Cytokinetics hits on both primary endpoints in pivotal non-obstructive HCM trial

Cytokinetics has reported positive topline results from ACACIA-HCM, its pivotal Phase 3 trial of aficamten in patients with symptomatic non-obstructive hypertrophic cardiomyopathy (HCM). The trial cleared both dual primary endpoints, showing statistically significant gains over placebo in patient-reported symptom burden and maximal exercise capacity at week 36.

Fady Malik, executive vice president of research and development at Cytokinetics, underscored what the result means for a patient population with no approved options: “Patients with non-obstructive HCM have no therapies approved to treat the underlying hypercontractility associated with the disease. We hope that will change with ACACIA-HCM which is the first clinical trial to demonstrate statistically significant improvements in exercise capacity and symptom burden in patients with non-obstructive HCM. We believe that the totality and consistency of evidence favoring aficamten across multiple patient-reported and physician-assessed endpoints of symptom improvement and physical function are clinically meaningful for patients with non-obstructive HCM.”

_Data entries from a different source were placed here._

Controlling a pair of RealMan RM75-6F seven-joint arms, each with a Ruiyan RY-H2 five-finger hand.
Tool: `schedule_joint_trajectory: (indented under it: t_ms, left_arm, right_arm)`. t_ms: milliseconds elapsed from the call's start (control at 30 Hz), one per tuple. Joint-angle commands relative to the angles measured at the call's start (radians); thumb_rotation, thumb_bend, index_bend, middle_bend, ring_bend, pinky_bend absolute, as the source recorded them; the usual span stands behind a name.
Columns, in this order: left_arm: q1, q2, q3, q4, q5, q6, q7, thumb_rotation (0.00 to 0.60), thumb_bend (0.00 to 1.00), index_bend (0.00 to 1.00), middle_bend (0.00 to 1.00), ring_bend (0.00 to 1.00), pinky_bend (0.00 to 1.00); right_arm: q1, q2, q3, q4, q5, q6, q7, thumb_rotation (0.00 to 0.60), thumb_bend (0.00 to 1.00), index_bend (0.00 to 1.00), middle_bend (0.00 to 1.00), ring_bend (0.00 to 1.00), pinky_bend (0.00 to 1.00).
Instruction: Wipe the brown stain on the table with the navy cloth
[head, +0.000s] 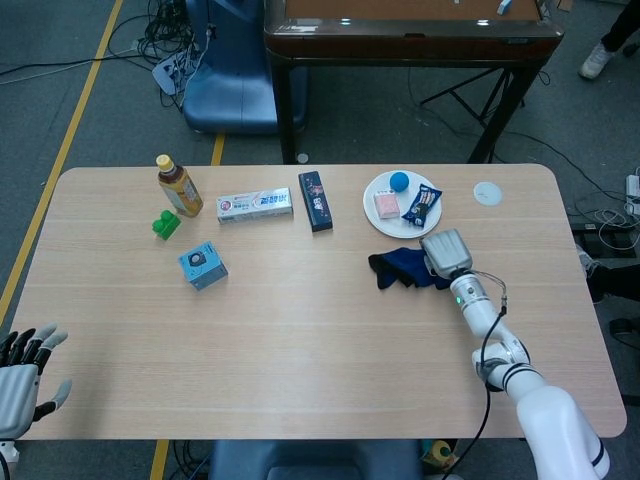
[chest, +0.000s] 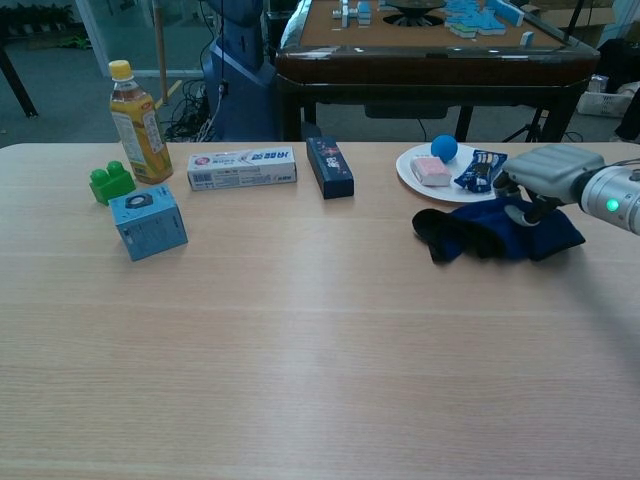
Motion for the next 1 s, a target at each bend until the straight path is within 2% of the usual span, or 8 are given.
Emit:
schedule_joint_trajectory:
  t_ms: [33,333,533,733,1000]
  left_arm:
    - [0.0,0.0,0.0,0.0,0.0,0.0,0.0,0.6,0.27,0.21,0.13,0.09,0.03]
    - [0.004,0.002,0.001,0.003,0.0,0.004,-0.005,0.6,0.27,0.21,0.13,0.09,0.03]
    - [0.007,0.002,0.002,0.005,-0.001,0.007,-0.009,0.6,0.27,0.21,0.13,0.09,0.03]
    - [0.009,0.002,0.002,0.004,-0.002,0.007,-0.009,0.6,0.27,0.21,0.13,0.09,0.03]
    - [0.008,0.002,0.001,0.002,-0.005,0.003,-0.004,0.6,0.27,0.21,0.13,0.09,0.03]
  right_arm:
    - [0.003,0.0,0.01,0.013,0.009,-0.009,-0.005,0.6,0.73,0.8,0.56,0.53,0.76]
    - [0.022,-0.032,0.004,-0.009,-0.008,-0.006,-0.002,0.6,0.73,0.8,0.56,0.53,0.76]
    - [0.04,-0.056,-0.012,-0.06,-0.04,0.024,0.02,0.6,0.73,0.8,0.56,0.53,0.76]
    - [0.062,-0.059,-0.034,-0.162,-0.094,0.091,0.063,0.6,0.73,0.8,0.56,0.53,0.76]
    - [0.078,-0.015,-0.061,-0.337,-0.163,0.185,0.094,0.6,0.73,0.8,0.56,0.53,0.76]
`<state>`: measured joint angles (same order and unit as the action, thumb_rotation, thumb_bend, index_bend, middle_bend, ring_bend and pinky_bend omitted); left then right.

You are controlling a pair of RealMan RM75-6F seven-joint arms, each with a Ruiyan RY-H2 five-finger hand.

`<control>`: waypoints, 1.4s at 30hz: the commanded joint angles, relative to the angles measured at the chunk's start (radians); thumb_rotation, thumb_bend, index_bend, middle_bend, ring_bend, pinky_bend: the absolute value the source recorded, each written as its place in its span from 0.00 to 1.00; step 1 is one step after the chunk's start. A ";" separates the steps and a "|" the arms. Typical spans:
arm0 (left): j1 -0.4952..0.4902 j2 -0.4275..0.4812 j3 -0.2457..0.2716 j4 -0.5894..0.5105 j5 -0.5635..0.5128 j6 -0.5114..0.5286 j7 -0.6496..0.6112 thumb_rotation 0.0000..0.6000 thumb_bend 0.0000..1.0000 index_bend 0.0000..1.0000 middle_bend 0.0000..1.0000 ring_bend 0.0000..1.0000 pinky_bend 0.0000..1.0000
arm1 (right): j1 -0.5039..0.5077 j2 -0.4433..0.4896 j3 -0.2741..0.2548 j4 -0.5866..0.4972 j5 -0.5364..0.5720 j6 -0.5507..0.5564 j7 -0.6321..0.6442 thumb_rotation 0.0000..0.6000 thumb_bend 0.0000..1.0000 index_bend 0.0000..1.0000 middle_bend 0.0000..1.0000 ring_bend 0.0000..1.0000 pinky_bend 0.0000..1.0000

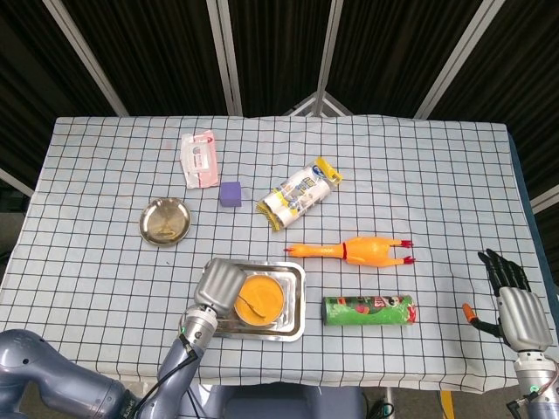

the primary endpoint results

Both primary endpoints were met with statistical significance at week 36 compared to placebo:

  • KCCQ-CSS (Kansas City Cardiomyopathy Questionnaire Clinical Summary Score): aficamten +11.4 vs. placebo +8.4; treatment difference of 3.0 points (95% CI: 0.5–5.5; p=0.021)
  • pVO2 (maximal exercise performance): aficamten +0.64 mL/kg/min vs. placebo -0.03 mL/kg/min; treatment difference of 0.67 mL/kg/min (95% CI: 0.22–1.1; p=0.003)

KCCQ improvements were sustained throughout the treatment period, then reversed toward placebo levels following washout — suggesting an on-target effect. The pVO2 improvement mirrors patterns seen in prior aficamten trials in obstructive HCM.

secondary endpoints and safety

All three key secondary endpoints reached statistical significance (p<0.001), including the proportion of patients improving by at least one NYHA functional class, a composite z-score of ventilatory efficiency and pVO2, and NT-proBNP levels.

On safety, no new signals emerged and trial completion rates were similar across both arms (aficamten 88.4% vs. placebo 90.3%). Left ventricular ejection fraction below 50% occurred in 10% of aficamten patients versus 1% on placebo. Two patients on aficamten experienced a serious adverse event of heart failure linked to LVEF falling below 50%, and 3% required treatment interruptions due to LVEF dropping under 40%.

Dr. Malik closed with a look ahead: “We are grateful to the clinical trial investigators and staff, as well as the patients who participated in this trial. We look forward to presenting the results from ACACIA-HCM at an upcoming medical meeting, as well as discussing them with the U.S. FDA and other regulatory authorities.”